## WHAT TO DO
The material below holds the lines to copy: from the one with "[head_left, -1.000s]" up to and including the one with "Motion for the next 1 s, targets". Copy them exactly and skip the pictures.

━━━━━━━━━━

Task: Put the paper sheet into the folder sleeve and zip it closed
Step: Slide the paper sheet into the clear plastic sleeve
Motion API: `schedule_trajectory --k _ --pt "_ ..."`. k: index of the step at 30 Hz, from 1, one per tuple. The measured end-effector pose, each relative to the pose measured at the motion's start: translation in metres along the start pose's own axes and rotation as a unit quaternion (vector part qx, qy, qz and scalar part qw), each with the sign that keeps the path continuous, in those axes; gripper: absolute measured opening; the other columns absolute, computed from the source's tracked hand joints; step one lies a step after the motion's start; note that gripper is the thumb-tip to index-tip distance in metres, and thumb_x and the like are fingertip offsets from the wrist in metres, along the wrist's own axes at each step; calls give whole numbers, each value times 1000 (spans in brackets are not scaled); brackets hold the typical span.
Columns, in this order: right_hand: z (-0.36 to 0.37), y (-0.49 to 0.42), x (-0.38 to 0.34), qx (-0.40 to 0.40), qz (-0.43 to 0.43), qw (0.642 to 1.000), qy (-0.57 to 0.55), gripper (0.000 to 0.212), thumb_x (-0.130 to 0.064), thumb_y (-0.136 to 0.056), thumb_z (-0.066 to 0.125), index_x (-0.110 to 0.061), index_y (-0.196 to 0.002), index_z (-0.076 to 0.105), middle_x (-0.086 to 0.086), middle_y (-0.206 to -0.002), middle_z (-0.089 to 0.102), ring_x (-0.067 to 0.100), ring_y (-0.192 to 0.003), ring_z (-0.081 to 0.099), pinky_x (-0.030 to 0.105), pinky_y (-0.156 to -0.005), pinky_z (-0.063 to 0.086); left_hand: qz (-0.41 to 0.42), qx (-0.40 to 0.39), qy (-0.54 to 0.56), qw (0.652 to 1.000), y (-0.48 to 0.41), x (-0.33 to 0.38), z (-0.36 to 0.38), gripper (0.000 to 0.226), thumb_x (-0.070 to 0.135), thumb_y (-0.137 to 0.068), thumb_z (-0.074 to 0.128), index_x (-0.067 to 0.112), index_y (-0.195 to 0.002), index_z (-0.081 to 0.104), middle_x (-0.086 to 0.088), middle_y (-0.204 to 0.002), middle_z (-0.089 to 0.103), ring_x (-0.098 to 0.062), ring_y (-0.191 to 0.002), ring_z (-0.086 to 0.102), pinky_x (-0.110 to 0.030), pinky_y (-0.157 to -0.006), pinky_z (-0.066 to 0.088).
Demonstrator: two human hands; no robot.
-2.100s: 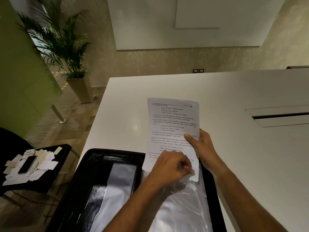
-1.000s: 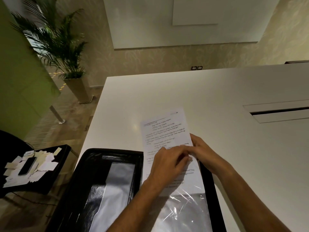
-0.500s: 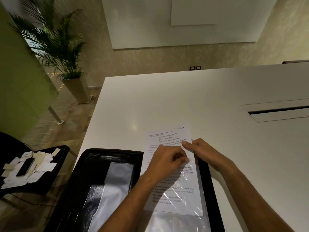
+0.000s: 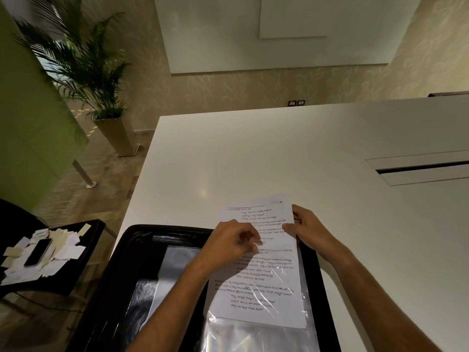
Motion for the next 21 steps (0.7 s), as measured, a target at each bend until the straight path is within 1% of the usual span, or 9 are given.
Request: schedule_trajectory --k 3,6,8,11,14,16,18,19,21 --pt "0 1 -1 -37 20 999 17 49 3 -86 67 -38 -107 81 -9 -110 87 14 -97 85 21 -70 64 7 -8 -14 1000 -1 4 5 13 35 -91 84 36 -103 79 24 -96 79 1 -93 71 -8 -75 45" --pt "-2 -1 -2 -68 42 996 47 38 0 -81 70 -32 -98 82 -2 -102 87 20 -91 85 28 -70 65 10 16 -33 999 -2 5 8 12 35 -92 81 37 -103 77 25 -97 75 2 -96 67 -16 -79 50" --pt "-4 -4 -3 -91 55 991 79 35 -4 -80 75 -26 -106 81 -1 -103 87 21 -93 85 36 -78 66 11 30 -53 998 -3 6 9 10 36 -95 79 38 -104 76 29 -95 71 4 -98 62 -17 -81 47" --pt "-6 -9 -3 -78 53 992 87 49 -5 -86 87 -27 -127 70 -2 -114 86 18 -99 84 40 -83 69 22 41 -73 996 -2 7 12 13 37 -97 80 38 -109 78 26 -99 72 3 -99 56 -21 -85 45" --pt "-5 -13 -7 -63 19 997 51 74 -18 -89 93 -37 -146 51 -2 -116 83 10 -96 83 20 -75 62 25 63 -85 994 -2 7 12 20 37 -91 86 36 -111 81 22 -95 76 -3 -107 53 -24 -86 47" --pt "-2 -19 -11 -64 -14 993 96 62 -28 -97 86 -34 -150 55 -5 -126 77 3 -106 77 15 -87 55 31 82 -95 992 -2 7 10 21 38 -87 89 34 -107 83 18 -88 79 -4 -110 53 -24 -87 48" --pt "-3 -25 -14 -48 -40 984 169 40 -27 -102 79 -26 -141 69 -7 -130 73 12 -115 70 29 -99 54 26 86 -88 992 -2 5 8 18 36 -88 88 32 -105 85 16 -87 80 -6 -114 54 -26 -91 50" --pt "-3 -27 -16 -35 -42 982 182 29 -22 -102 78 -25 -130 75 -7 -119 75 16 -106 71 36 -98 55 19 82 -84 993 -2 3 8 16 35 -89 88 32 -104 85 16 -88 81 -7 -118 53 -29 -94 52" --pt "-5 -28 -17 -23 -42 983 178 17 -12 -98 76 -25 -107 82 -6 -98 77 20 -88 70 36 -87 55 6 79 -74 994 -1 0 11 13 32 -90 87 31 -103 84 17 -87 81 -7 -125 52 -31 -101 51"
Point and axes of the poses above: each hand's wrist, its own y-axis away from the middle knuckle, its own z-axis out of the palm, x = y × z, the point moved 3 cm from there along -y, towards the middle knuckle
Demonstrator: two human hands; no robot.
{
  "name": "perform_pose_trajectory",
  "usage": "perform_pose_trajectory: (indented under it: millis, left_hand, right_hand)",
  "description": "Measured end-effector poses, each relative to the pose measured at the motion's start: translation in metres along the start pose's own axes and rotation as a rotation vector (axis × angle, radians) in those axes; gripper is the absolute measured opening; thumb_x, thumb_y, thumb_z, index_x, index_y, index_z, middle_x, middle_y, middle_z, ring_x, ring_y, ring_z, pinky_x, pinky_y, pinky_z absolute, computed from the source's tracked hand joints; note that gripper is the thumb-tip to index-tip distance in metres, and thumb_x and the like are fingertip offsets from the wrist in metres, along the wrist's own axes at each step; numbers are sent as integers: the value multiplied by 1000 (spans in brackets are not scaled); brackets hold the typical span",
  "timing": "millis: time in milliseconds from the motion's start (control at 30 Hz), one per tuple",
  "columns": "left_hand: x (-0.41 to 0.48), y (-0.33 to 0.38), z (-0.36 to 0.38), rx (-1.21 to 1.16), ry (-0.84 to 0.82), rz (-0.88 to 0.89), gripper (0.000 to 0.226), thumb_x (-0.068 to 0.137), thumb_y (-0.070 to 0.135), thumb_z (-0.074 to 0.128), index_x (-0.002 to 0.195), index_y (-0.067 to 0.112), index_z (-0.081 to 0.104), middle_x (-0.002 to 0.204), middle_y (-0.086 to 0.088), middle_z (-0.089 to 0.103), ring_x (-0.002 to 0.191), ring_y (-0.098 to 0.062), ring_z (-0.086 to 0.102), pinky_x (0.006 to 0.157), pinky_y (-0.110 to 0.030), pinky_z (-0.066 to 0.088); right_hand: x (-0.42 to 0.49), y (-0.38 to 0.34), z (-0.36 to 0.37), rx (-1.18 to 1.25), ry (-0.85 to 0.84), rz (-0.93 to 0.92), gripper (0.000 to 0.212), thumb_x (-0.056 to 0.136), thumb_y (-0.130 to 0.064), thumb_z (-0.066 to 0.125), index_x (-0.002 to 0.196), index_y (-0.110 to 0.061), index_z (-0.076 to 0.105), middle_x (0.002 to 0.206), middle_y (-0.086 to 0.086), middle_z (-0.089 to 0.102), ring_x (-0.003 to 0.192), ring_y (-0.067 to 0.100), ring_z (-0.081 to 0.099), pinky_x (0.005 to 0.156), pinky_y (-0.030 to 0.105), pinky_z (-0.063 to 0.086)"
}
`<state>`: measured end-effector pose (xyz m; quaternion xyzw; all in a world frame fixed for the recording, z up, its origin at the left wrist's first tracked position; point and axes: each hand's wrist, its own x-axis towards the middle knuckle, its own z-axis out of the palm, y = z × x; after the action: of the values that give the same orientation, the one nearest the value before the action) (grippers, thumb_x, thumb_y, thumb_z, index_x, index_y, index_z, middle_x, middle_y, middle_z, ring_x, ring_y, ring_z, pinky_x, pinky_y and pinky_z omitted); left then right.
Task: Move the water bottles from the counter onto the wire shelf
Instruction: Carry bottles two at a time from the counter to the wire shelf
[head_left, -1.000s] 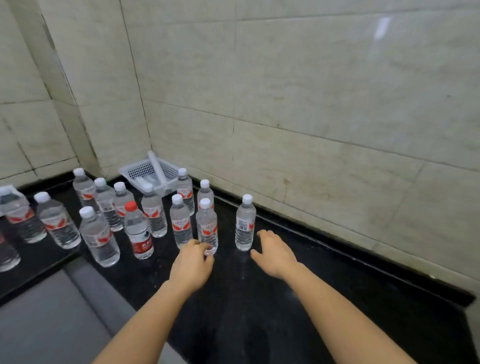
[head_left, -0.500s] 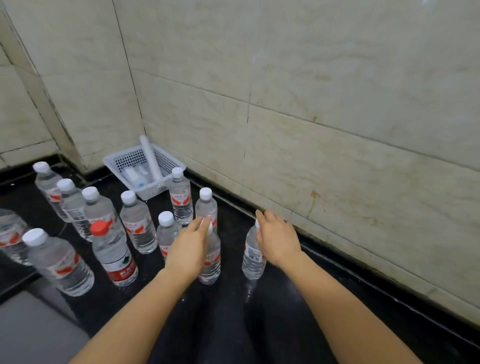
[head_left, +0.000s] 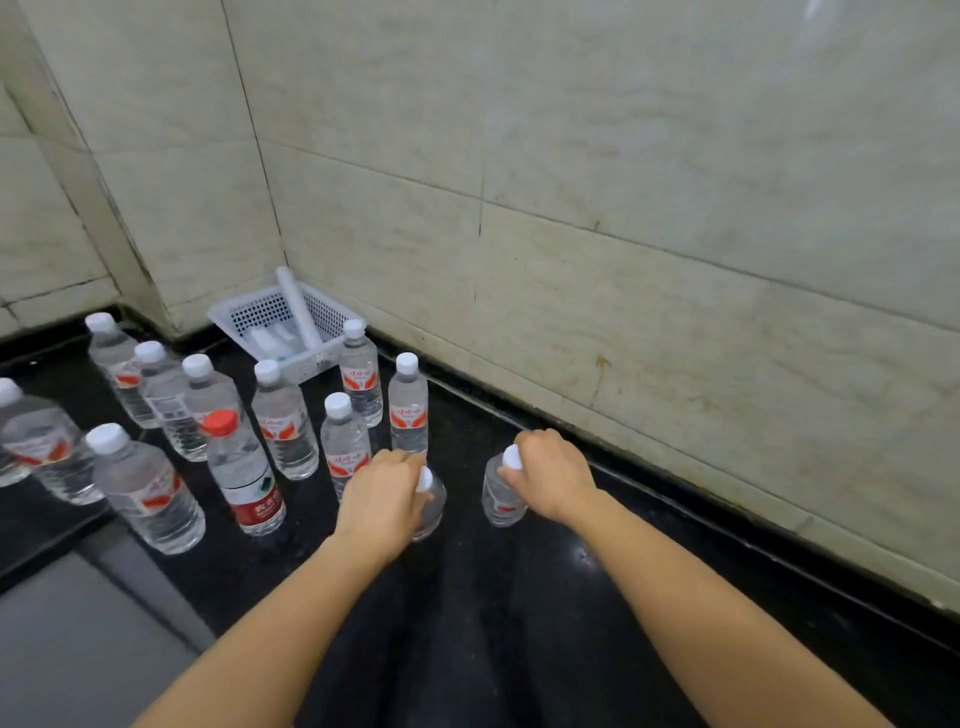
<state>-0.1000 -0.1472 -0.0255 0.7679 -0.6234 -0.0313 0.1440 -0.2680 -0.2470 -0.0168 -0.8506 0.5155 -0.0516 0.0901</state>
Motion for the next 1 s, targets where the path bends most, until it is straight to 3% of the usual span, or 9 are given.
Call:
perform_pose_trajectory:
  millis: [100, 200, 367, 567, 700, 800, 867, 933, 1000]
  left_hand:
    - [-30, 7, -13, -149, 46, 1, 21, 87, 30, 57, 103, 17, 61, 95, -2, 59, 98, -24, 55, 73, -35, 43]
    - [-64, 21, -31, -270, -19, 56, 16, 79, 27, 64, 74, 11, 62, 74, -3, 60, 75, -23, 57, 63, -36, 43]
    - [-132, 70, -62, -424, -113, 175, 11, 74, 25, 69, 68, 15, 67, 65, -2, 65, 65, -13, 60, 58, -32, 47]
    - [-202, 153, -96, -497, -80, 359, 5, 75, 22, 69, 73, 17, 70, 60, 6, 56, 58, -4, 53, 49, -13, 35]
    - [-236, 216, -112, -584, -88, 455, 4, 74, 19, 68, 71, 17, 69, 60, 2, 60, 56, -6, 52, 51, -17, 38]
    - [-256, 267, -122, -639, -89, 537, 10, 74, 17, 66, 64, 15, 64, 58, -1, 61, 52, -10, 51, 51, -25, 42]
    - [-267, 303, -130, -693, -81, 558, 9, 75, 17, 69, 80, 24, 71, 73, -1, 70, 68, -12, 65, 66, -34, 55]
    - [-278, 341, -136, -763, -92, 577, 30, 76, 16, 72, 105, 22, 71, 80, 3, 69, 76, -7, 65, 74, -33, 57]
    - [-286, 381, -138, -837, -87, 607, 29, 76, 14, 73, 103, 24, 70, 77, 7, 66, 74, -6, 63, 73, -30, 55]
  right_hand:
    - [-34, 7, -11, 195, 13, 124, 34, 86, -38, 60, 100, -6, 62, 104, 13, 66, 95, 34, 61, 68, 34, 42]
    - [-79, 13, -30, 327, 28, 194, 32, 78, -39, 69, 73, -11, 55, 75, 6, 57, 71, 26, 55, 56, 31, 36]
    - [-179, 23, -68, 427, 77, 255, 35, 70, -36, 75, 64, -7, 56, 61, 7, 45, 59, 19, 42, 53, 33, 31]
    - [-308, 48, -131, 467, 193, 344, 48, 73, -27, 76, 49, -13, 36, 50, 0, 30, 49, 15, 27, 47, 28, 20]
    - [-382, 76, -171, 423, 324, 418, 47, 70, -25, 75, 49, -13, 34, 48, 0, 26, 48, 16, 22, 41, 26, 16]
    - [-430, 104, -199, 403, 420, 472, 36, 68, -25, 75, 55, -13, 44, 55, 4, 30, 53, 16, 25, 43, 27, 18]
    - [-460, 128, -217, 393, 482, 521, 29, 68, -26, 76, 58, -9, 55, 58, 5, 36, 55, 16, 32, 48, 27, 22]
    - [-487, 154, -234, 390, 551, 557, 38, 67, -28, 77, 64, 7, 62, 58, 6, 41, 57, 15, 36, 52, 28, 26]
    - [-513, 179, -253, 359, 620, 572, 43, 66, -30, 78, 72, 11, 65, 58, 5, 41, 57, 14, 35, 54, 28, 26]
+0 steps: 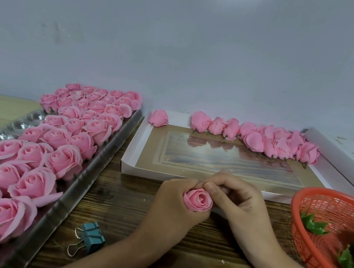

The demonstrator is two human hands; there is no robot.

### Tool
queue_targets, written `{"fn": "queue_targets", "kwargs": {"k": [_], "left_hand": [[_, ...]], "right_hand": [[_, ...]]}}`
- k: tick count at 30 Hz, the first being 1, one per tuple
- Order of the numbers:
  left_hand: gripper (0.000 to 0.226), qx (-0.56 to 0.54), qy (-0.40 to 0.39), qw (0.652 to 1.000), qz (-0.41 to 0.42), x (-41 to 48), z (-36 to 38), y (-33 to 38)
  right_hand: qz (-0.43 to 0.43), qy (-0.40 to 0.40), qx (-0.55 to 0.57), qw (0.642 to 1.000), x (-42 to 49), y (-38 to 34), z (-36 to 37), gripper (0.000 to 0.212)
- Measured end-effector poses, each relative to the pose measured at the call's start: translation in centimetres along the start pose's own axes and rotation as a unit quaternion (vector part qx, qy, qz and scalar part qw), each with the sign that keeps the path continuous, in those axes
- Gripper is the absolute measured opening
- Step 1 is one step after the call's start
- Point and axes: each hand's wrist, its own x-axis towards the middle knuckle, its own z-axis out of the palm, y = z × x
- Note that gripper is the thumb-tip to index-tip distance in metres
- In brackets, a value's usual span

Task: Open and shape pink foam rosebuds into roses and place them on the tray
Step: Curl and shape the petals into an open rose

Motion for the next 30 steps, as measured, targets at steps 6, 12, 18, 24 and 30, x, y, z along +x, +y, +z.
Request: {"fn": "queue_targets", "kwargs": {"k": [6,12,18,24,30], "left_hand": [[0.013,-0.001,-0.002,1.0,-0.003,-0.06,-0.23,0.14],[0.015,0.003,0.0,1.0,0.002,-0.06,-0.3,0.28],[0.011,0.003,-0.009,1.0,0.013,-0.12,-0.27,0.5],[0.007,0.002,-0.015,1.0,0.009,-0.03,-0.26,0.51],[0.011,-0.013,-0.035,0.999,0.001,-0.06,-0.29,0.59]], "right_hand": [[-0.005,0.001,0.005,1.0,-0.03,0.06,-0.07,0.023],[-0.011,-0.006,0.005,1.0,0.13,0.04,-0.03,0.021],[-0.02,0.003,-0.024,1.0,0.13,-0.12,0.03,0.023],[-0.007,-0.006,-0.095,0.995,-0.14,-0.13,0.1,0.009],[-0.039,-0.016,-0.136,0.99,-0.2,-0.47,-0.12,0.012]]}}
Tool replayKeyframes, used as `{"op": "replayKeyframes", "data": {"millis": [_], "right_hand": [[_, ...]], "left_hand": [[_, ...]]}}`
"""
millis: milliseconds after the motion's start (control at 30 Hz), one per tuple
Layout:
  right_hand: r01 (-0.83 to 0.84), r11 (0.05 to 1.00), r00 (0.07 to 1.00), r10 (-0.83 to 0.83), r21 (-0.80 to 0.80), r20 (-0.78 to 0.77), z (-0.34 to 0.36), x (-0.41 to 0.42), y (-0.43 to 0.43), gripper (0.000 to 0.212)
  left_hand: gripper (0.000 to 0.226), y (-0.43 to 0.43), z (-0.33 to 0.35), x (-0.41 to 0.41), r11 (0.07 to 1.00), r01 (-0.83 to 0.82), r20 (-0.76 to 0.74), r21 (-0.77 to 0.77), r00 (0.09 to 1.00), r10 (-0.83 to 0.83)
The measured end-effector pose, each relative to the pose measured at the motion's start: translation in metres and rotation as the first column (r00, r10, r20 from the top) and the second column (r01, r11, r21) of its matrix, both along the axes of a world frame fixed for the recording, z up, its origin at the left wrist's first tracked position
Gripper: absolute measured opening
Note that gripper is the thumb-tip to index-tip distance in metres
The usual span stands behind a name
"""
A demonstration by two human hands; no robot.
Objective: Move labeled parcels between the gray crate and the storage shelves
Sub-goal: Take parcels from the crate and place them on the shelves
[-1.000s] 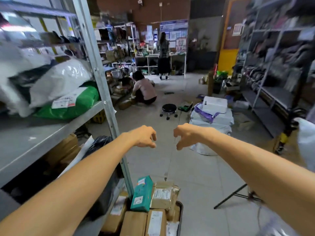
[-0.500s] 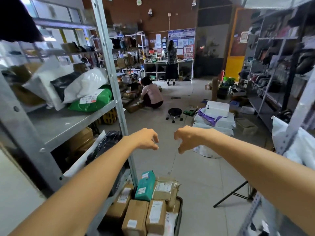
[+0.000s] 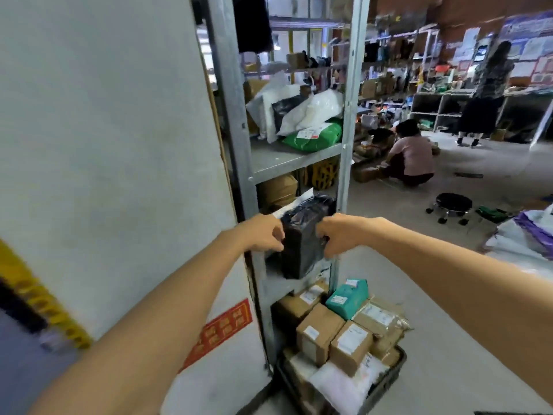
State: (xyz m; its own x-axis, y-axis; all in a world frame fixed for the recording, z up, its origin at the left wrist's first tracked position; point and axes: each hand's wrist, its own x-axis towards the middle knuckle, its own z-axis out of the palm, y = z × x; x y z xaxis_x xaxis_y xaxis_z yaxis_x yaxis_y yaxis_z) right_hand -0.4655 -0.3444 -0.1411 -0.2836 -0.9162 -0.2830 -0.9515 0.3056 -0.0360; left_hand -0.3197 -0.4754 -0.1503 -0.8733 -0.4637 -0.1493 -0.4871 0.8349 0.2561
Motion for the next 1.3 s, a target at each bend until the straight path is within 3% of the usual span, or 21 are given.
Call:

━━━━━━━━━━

## EXPECTED ANSWER
[head_left, -1.000s] 
[head_left, -0.500s] 
[head_left, +0.000s] 
<state>-0.1000 -0.1472 -0.0255 0.7679 -0.6234 -0.0313 0.1440 -0.2680 -0.2470 -0.0168 -0.8506 0.5155 -0.0516 0.0901</state>
Motion for the next 1 s, targets where the path bends most, until it is straight to 3% of the usual span, or 9 are given.

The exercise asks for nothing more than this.